SAVANNAH — When Cheryl Day first decided to open what would become Back in the Day Bakery, she envisioned it as the latest “food landmark” in a city that is home to many culinary institutions.
What made Day’s eatery different than such mainstays as TV star Paula Deen’s The Lady & Sons, Mrs. Wilkes’ Dining Room, the Olde Pink House and the Pirate’s House was the address. A first-time entrepreneur, she couldn’t afford rent in Savannah’s picturesque downtown, and she and her husband Griff wanted to open in a locale in need of an identity.
Credit: Stephen B. Morton for The Atlanta Journal Constitution
Credit: Stephen B. Morton for The Atlanta Journal Constitution
“Everyone pointed me toward Broughton Street and downtown, but we saw that as a place where you had to cater to tourists and their expectations,” said Day, a 2015 James Beard Award semifinalist and 2022 nominee. “We wanted to do our business our way, in a place where we could limit our debt.”
The Days settled on an abandoned storefront located across the street from a homeless shelter in a neighborhood now known as the Starland District, located between downtown and densely populated residential neighborhoods.
The bakery opened in 2002, just as downtown Savannah was beginning its ascent as a foodie destination. And while star chefs such as Mashama Bailey (the Grey), Roberto Leoci (Pacci), Sean Brock (Husk) and Anthony Debreceny (the Collins Quarter) elevated downtown Savannah’s reputation beyond fried chicken and shrimp and grits, a new crop of culinary artisans quietly followed Day to Starland.
Credit: Stephen B. Morton for The Atlanta Journal Constitution
Credit: Stephen B. Morton for The Atlanta Journal Constitution
Building a sense of place
Starland, named for a dairy that once operated next door to Day’s bakery, sits at the nexus of several neighborhoods that flank Bull Street, Savannah’s main north-south thoroughfare.
In 1999, two Savannah College of Art and Design grads with degrees in historic preservation — and an interest in urban planning — decided to make a passion project of turning the area around the Starland Dairy into an arts district. John Deaderick and Greg Jacobs put together a master plan, shared it with the public and began purchasing real estate.

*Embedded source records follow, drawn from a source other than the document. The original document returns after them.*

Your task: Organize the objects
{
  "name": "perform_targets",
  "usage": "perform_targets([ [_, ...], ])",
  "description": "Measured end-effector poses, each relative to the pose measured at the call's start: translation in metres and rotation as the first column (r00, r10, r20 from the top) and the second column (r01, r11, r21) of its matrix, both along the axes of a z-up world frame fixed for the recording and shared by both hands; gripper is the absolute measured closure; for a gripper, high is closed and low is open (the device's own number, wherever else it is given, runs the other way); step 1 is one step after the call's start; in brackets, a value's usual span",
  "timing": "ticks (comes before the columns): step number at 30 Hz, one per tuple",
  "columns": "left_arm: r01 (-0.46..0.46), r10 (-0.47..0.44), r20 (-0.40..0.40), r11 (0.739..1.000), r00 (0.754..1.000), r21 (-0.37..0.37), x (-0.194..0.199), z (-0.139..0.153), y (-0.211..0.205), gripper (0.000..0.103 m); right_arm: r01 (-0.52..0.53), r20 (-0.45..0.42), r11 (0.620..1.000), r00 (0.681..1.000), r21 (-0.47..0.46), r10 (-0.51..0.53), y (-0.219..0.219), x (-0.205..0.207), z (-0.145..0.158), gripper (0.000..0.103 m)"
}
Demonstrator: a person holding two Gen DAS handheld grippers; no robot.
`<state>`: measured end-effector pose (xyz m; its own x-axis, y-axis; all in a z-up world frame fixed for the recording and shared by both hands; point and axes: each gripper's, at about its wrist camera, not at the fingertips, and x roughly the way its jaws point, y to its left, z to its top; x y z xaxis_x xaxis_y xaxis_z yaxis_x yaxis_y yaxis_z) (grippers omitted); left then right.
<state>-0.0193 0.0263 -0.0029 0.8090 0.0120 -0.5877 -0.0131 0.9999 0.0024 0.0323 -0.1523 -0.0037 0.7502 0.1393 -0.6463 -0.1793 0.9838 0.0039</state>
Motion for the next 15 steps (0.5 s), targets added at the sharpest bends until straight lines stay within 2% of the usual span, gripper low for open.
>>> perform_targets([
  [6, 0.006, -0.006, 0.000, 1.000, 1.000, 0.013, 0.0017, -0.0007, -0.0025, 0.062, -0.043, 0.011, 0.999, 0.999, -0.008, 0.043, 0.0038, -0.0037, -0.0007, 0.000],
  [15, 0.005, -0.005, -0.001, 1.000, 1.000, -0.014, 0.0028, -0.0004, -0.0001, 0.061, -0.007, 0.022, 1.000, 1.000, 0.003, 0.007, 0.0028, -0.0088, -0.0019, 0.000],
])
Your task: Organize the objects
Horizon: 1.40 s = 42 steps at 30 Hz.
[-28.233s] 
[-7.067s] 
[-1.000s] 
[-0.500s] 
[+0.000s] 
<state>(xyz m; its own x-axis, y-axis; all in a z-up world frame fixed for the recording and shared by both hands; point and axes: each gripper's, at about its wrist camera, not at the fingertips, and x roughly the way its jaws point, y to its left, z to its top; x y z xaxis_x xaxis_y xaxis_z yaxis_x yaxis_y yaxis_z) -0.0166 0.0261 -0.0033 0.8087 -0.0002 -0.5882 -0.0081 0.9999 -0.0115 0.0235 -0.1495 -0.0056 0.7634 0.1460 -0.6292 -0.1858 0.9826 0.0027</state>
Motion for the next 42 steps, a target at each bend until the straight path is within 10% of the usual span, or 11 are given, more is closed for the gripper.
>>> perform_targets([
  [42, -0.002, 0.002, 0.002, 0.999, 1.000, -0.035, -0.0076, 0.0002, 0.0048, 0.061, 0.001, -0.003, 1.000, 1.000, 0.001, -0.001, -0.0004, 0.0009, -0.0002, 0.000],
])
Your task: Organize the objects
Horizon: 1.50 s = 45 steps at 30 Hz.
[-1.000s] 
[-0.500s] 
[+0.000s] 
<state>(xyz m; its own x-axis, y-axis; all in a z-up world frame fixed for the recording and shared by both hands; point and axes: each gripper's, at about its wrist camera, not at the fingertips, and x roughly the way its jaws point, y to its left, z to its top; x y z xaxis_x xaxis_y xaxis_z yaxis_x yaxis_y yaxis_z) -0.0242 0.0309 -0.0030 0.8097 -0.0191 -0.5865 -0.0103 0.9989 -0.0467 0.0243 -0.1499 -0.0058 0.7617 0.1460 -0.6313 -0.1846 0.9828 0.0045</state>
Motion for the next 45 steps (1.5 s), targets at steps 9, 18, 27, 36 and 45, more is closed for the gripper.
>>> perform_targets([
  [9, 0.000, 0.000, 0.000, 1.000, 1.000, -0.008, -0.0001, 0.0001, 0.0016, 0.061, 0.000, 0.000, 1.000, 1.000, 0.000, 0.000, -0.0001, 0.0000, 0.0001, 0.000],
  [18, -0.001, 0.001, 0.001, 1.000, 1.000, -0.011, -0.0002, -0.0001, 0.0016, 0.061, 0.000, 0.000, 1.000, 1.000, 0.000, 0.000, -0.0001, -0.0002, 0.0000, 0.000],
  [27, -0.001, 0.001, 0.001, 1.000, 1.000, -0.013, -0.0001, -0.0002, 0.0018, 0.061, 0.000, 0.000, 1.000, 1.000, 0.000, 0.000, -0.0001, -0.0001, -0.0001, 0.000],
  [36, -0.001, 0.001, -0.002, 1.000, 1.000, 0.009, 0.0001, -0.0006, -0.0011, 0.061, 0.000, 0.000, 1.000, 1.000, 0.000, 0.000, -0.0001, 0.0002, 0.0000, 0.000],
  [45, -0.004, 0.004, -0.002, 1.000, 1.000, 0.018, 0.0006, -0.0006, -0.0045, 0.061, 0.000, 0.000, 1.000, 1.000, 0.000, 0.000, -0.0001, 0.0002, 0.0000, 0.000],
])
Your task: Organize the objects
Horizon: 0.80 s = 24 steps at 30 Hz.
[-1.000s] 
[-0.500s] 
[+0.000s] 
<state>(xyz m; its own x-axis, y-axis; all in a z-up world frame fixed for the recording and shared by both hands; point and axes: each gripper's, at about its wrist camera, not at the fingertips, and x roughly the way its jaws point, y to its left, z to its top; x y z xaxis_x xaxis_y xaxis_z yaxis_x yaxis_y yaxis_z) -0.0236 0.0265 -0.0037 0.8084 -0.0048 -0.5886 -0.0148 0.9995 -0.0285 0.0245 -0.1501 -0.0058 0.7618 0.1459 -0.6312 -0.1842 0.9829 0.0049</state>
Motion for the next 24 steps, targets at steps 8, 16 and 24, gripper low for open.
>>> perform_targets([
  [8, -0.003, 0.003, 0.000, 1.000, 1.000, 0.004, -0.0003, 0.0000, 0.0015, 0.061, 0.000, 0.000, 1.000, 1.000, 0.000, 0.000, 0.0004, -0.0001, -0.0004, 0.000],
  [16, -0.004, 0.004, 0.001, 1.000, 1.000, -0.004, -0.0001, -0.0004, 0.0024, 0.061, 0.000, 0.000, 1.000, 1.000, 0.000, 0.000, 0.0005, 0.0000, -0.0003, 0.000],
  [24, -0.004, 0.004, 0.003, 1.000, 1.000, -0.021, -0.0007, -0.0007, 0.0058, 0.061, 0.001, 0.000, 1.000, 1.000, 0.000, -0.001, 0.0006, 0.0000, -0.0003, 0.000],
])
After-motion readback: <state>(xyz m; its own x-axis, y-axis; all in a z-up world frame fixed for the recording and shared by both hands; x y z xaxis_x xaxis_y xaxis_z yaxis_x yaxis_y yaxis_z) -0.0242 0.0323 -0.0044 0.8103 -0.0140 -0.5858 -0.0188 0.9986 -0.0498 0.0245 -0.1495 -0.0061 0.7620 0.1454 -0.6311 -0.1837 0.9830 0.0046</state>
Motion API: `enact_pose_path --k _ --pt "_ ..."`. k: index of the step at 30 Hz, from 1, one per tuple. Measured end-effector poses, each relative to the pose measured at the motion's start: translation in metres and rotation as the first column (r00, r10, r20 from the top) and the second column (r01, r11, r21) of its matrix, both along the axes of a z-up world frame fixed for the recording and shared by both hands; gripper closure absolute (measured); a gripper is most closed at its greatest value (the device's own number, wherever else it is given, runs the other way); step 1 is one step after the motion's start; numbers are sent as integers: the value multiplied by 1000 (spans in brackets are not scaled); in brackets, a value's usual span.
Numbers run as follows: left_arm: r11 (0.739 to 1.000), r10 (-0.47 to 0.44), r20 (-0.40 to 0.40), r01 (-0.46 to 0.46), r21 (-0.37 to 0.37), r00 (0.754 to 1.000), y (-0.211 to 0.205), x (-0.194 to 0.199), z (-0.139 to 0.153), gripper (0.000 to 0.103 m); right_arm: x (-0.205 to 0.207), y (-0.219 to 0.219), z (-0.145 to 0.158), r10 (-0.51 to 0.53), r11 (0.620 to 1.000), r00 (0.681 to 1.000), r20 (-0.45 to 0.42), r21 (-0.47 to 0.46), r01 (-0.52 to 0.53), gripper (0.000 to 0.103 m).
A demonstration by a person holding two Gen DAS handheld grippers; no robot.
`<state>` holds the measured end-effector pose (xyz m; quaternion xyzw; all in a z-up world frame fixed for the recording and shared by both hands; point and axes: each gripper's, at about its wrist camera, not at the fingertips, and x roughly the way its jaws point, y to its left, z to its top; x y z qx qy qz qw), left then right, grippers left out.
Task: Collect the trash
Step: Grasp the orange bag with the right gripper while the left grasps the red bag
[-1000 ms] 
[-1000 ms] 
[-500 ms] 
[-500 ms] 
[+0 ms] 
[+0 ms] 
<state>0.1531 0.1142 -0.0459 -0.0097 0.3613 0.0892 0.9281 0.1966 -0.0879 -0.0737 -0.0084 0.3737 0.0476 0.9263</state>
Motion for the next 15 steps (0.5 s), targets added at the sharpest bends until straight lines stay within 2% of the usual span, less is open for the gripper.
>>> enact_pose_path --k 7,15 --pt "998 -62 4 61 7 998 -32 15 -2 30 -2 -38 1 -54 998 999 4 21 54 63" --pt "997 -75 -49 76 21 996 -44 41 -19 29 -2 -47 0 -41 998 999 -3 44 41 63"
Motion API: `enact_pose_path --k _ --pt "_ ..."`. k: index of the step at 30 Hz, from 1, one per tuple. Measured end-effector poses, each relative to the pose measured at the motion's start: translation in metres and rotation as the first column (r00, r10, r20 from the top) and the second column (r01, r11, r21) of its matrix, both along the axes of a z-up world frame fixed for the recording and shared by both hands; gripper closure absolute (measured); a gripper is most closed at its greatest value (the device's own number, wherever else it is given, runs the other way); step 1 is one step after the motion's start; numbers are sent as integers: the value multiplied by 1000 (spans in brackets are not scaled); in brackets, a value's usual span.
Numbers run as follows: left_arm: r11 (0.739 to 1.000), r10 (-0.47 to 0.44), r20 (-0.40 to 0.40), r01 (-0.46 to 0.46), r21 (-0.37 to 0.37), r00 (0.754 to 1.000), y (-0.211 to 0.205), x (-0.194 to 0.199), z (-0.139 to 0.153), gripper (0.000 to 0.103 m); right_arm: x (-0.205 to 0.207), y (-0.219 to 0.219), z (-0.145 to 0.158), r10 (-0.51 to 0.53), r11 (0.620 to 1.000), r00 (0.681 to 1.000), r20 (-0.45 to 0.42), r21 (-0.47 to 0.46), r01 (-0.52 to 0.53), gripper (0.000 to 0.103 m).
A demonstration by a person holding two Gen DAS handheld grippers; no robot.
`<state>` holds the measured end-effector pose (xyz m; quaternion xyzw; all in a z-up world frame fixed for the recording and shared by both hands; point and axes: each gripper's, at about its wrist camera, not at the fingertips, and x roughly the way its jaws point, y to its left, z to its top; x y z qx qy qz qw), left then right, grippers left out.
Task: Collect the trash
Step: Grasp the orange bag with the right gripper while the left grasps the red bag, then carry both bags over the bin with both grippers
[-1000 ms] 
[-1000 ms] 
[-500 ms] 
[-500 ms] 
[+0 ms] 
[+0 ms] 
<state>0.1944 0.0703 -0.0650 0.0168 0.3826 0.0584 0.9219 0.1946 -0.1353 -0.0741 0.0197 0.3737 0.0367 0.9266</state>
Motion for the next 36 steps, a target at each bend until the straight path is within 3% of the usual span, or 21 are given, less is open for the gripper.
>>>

They bought the old dairy and more than 100 other properties in the area, gutting the large spaces and dividing them into small artist studios and storefronts. They flipped the Victorian-style houses, usually at cost, to buyers who wanted to fix them up and live in them, not retrofit them into rental apartments.
Yet the renaissance they sought stalled.
“What we were battling — and battling for a long time — was that it was a forgotten neighborhood,” Deaderick said. “There was no reason to go there.”
Starland’s early champions held street festivals and open houses. They courted service businesses, such as a vet clinic, with low rents. Deaderick and his then-partner, Michael Pritchard, opened a lunch spot, the Starland Cafe, in 2005.
Credit: Stephen B. Morton for The Atlanta Journal Constitution
Credit: Stephen B. Morton for The Atlanta Journal Constitution
Meanwhile, downtown Savannah was in the midst of a tourism-driven transformation, sparked by the popularity of Deen and the film “Midnight in the Garden of Good and Evil,” based on the best-selling book of the same name.
The notoriety brought new investors to town, with a focus on downtown real estate. Between 2002 and the Great Recession in 2007-2009, home prices increased citywide by 56%, according to the U.S. Federal Housing Finance Agency.
The Starland area absorbed many of the young professionals who previously would have bought or rented downtown, Deaderick said. At the same time, SCAD converted several properties in the district into classroom buildings, which led to a surge of students renting in the neighborhood.
“All of the sudden, Starland had a sense of place,” said Clinton Edminster, a longtime resident and the owner of arts supply store Starlandia.
Establishing a food scene
Deaderick always considered cooking a “different and delicious” form of art, and one that would be vital in order for Starland to succeed.
Once the economic recovery took hold, restaurateurs took notice of the area’s demographic shifts. A farm-to-table burger spot, Green Truck Pub, opened in a former fast-food restaurant location four blocks east of the Starland Dairy site in 2010. The next year, a coffee shop and cafe called Foxy Loxy moved into an old house four blocks north.
“We challenged the notion that if you wanted to go out to eat you had to go downtown, and that a good meal was defined as the same kind of stuff, like shrimp and grits,” said Green Truck Pub’s Josh Yates, who moved to Savannah from Atlanta with his wife Whitney in 2007. “We wanted to open a neighborhood joint like the ones we used to eat at in Poncey-Highland.”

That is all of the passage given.